Exercise goal: Could you restate every entry word for word, minus the pictures?

►

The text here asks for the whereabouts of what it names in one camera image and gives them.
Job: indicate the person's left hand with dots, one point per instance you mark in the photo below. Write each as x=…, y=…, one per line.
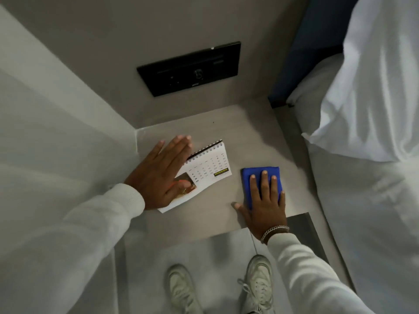
x=155, y=179

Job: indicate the person's right hand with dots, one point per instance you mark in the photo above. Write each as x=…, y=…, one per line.
x=266, y=215

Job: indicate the person's left thumb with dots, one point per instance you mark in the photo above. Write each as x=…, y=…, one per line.
x=185, y=188

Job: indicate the person's left little finger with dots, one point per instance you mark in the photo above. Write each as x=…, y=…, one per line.
x=156, y=151

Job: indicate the person's right thumb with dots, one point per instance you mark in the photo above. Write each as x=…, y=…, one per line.
x=241, y=209

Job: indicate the person's right little finger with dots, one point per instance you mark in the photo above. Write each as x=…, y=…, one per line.
x=282, y=201

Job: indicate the person's right middle finger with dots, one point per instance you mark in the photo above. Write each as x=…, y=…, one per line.
x=265, y=188

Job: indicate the blue cleaning cloth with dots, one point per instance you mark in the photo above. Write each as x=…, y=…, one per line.
x=253, y=171

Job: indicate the white spiral desk calendar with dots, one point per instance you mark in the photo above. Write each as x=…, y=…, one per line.
x=209, y=166

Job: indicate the person's left forearm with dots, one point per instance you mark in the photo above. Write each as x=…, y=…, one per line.
x=75, y=245

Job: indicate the person's right forearm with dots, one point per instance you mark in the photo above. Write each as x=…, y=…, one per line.
x=311, y=277

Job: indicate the person's right white shoe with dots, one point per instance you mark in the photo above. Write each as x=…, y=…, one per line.
x=258, y=284

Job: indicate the person's white shoe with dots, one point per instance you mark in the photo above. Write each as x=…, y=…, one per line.
x=258, y=284
x=181, y=291

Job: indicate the white bed sheet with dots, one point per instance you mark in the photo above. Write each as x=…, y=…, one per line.
x=370, y=219

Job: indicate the person's left white shoe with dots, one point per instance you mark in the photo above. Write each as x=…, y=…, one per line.
x=181, y=291

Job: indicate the dark blue headboard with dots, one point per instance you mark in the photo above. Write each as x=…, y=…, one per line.
x=311, y=52

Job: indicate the white pillow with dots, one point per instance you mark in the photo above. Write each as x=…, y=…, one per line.
x=373, y=88

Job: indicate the black wall control panel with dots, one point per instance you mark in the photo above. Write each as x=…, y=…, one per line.
x=188, y=70

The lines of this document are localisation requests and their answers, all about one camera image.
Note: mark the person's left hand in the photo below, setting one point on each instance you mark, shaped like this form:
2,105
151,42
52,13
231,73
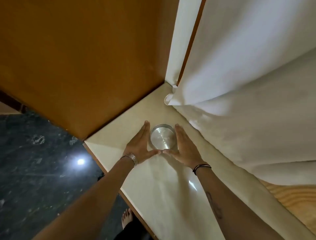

◄

Your solution:
The text here asks for the whereabouts of what it names in one camera image and gives them.
Job: indicate the person's left hand with dots, one point per instance you mark in the photo below. Write each as x=…, y=…, one per line.
x=155, y=179

Job: indicate the person's right hand with dots, one point per instance you mark in the photo above. Write each as x=…, y=…, one per line.
x=266, y=215

Job: indicate the person's left thumb with dots, one point per instance you mark in the photo above. Write each as x=…, y=…, one per line.
x=185, y=188

Job: indicate the person's left little finger with dots, one point per instance you mark in the photo above. Write each as x=…, y=…, one per line.
x=156, y=151

Job: indicate the person's right thumb with dots, one point per instance you mark in the photo above. Write each as x=…, y=…, one per line.
x=241, y=209

Job: indicate the person's right little finger with dots, one point per instance you mark in the photo above. Write each as x=…, y=…, one per line.
x=282, y=201

Job: indicate the person's right middle finger with dots, one point per instance you mark in the photo above. Write each as x=…, y=…, one per line.
x=265, y=188

Job: indicate the blue cleaning cloth with dots, one point per instance you mark in the photo above. Write each as x=…, y=…, one per line.
x=253, y=171

Job: indicate the white spiral desk calendar with dots, one point per instance you mark in the photo above. Write each as x=…, y=…, one per line.
x=209, y=166

Job: indicate the person's left forearm with dots, one point per instance you mark in the photo above. Write each as x=…, y=…, one per line.
x=75, y=245

Job: indicate the person's right forearm with dots, one point per instance you mark in the photo above. Write each as x=…, y=…, one per line.
x=311, y=277

Job: indicate the person's right white shoe with dots, one point per instance you mark in the photo above. Write each as x=…, y=…, one per line.
x=258, y=284

Job: indicate the person's white shoe with dots, one point per instance you mark in the photo above. Write each as x=…, y=…, one per line.
x=258, y=284
x=181, y=291

Job: indicate the white bed sheet with dots, one point per instance you mark in the photo above. Write each as x=…, y=…, one per line.
x=370, y=219

Job: indicate the person's left white shoe with dots, one point per instance you mark in the photo above. Write each as x=…, y=…, one per line.
x=181, y=291

Job: indicate the dark blue headboard with dots, one point per instance you mark in the photo above. Write each as x=…, y=…, one per line.
x=311, y=52

Job: indicate the white pillow with dots, one point per instance you mark in the photo above. Write each as x=…, y=…, one per line.
x=373, y=88

Job: indicate the black wall control panel with dots, one point per instance you mark in the photo above. Write each as x=…, y=…, one per line.
x=188, y=70

The lines of this document are localisation requests and their answers, all about one camera image.
Note: mark the person's left hand in the photo below, setting one point on each instance you mark, shaped like this form:
2,105
151,42
52,13
231,73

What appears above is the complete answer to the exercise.